Verizon was sued by the Software Freedom Law Center in 2007 on behalf of Busybox, a GPL-licensed package, on the grounds that one of Verizon's suppliers used a GPL-licensed app in Verizon's FIOS wireless routers without fulfilling the redistribution obligations of GPL.
GPL stands for the GNU General Public License. It requires derived works to be made available under the same free licensing terms.
The suit against Verizon was settled when the supplier agreed to provide its source code free to the public, appoint an open source compliance officer, and pay the plaintiff damages. Similar claims have been filed over the years against other enterprises, including Cisco, Diebold, and Skype.
Cities can prevent this type of problem from occurring by turning to companies such as Source Auditor, which identifies and manages open source code in commercial software products, or by insisting that their vendors do so.
"It's important for organizations of every sort to understand the product licenses related to their IT investments," Pund-IT's King said. "That's the best way to avoid trouble."
On the other hand, perhaps commercial software is just as vulnerable. "What makes you think open source software has any more liability than commercial software?" Lieberman asked.
The best way to decide whether to go open source or not is to look at the business case, Lieberman advised.

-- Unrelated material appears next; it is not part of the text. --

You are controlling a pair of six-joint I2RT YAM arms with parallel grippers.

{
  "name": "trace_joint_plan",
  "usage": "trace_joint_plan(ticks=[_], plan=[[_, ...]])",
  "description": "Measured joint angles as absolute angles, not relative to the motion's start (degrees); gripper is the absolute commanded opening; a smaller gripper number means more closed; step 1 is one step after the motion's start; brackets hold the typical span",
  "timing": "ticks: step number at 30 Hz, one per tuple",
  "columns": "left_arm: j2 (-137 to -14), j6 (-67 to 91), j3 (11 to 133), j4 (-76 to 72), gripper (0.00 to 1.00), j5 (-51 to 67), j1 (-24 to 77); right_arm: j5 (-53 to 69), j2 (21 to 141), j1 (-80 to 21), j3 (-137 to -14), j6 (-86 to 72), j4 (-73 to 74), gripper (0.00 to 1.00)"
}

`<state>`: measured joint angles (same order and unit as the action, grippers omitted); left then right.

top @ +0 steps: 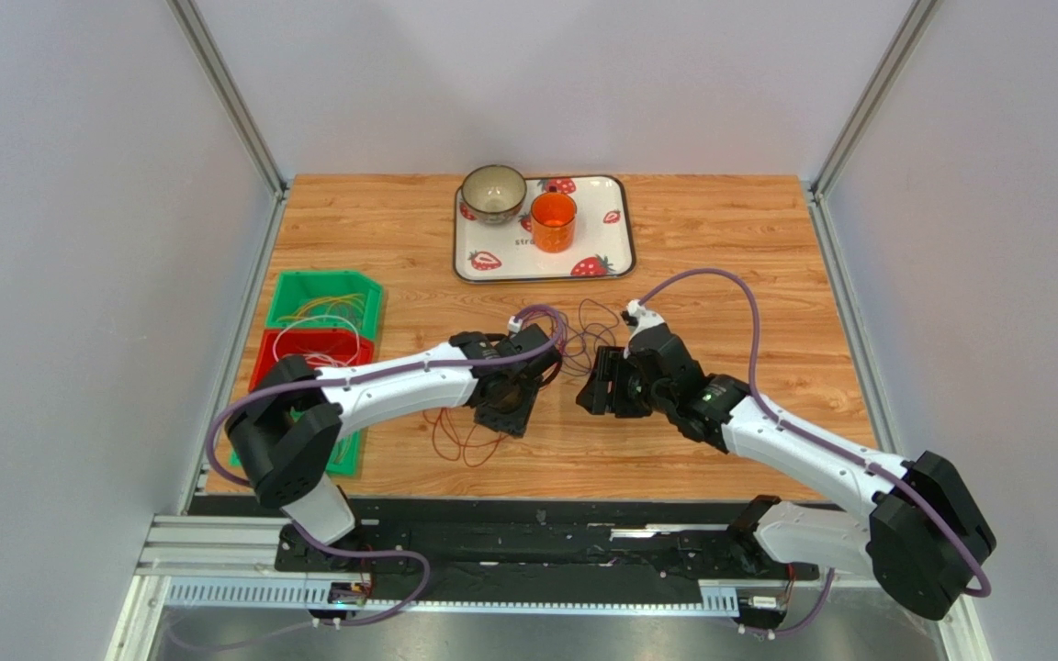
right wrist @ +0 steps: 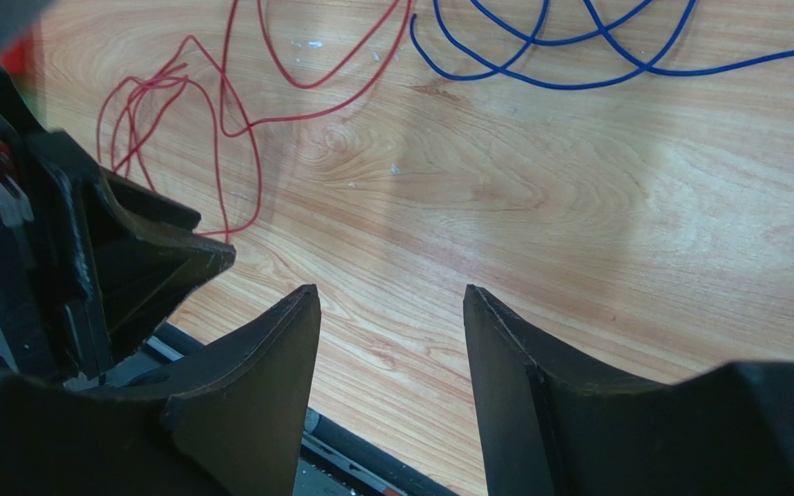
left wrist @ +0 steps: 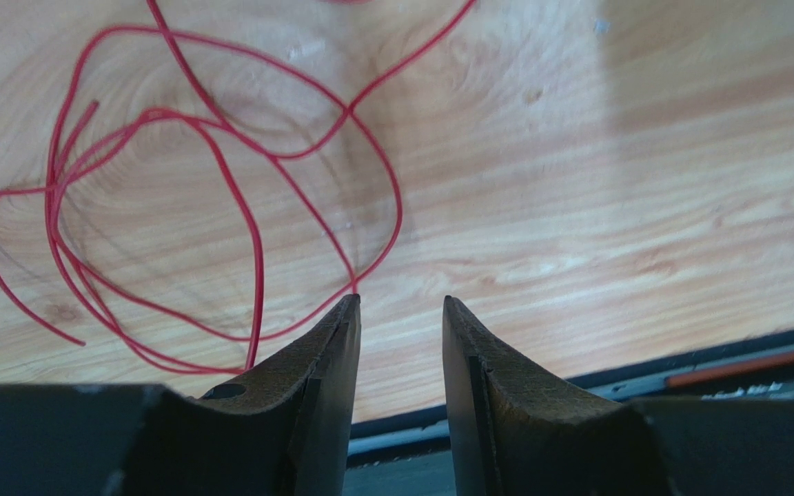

"One thing we see all the time as a vendor of security products is that the decision whether or not to go open source is absolutely a religious decision," he said. "You're either of the religion of Linux and open source or you're of the religion of commercial software."
Careers have been made and broken as new CIOs with different "religious" points of view come in and old ones leave, Lieberman said. "The important thing for IT is to make a business decision, not a religious one."